そして、ここからは、 自分自身を安心させるチームメイトとしての“私”との関係を、 少しずつ育てていけばいいんです。
すると不思議なことに——
“頼れる相手に求めるスペック”が、微妙に変化してきます。
たとえば以前は、 「私が壊れても、ひとりでなんとかしてくれるくらい頼れる人がいい!」 なんて思っていたのに、気づいたら
「ちゃんと体調崩すタイプでもいい」
「お互い愚痴をこぼせる関係って最高かも」
なんて考えていたりして。
頼ることが“丸投げ”じゃなくなって、 「一緒に支え合えるパートナーがいいな」と思えるようになってくる。

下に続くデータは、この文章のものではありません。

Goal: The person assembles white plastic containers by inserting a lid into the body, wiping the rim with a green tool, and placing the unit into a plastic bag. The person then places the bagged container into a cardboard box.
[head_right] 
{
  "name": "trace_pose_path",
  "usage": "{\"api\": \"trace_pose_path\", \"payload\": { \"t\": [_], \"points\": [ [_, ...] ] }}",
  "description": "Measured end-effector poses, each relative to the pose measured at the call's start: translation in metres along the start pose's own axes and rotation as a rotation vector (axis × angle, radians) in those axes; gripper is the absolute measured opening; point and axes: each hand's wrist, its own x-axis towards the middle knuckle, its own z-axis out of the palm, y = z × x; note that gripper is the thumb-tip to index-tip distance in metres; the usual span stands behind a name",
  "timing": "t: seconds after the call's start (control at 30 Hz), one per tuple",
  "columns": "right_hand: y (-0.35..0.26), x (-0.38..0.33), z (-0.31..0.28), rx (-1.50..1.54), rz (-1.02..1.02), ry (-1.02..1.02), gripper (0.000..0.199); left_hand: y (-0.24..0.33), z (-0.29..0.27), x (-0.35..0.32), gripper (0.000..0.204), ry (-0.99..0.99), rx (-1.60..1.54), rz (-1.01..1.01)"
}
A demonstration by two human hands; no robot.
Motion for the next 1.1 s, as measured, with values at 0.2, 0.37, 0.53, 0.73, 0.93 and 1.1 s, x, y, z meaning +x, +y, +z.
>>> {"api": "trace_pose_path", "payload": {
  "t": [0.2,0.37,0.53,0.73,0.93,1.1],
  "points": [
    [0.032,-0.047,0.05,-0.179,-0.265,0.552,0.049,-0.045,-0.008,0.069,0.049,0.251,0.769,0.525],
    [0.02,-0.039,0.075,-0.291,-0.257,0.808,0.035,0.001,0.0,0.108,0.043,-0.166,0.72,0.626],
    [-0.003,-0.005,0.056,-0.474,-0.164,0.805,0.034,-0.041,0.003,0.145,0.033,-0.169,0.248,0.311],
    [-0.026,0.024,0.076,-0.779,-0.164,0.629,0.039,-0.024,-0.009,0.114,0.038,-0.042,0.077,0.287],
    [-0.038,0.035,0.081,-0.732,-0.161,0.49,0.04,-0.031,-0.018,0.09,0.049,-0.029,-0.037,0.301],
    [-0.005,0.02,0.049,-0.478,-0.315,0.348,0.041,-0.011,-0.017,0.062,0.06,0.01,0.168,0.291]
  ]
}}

つまり、 「この人がいないと私はダメ」じゃなくて、 「この人といると、私は“私らしく”いられる」という感覚。
理想の相手像も、 “フル装備の安心パック付き超人”から、 “お互いちょっとダメなところもあるけど、なんかちょうどいい”にシフトしていくんです。
自分との関係が変わると、 恋愛の選び方や、誰に惹かれるかも、ちゃんと変わっていく。
だから、守ってくれる人を求めたあの頃の自分も責めなくていいし、 これからも頼っていいし、甘えても大丈夫。
大事なのは、 「全部あなたにお願いね♡」じゃなくて、 「時々そっちに寄りかかってもいいかな?」くらいの距離感。
そのくらいが、きっといちばん長持ちします。
おわりに|「守ってくれる人」を求めた私へ
「誰かに守ってほしい」と思っていたあの頃。
それは、弱さじゃなくて、当時の私なりの生きる工夫だったのかもしれません。
誰かに頼りたくて、でも頼れなくて。
甘えたいけど、甘えるってどうするのかわからなくて。
それでもがんばって、“ちゃんとした私”で生き抜いてきた。
そんな自分を思い出すとき、 「ああ、そりゃ頼れる人がほしかったよね」と、 少し笑いながら、ちょっとだけ泣きたくなるかもしれません。
でもだからこそ、 今このタイミングで、自分との安心な関係をつくり直していけたらいい。
最初からうまくできなくても大丈夫。
たまにグラついたって、ちょっと引っ張られたって、 「まぁ、それも私か」って言えるようになったとき——
人との関係にも、ちゃんと“安心”がにじんできます。
頼るって、甘えるって、 “全部任せること”じゃないんです。
信頼できるからこそ、少し委ねてみようかな、って思えること。
だから、これからは、 「誰かに守ってもらう」ことも、 「自分で自分を守る」ことも、 どっちも選べる私でいていいのです。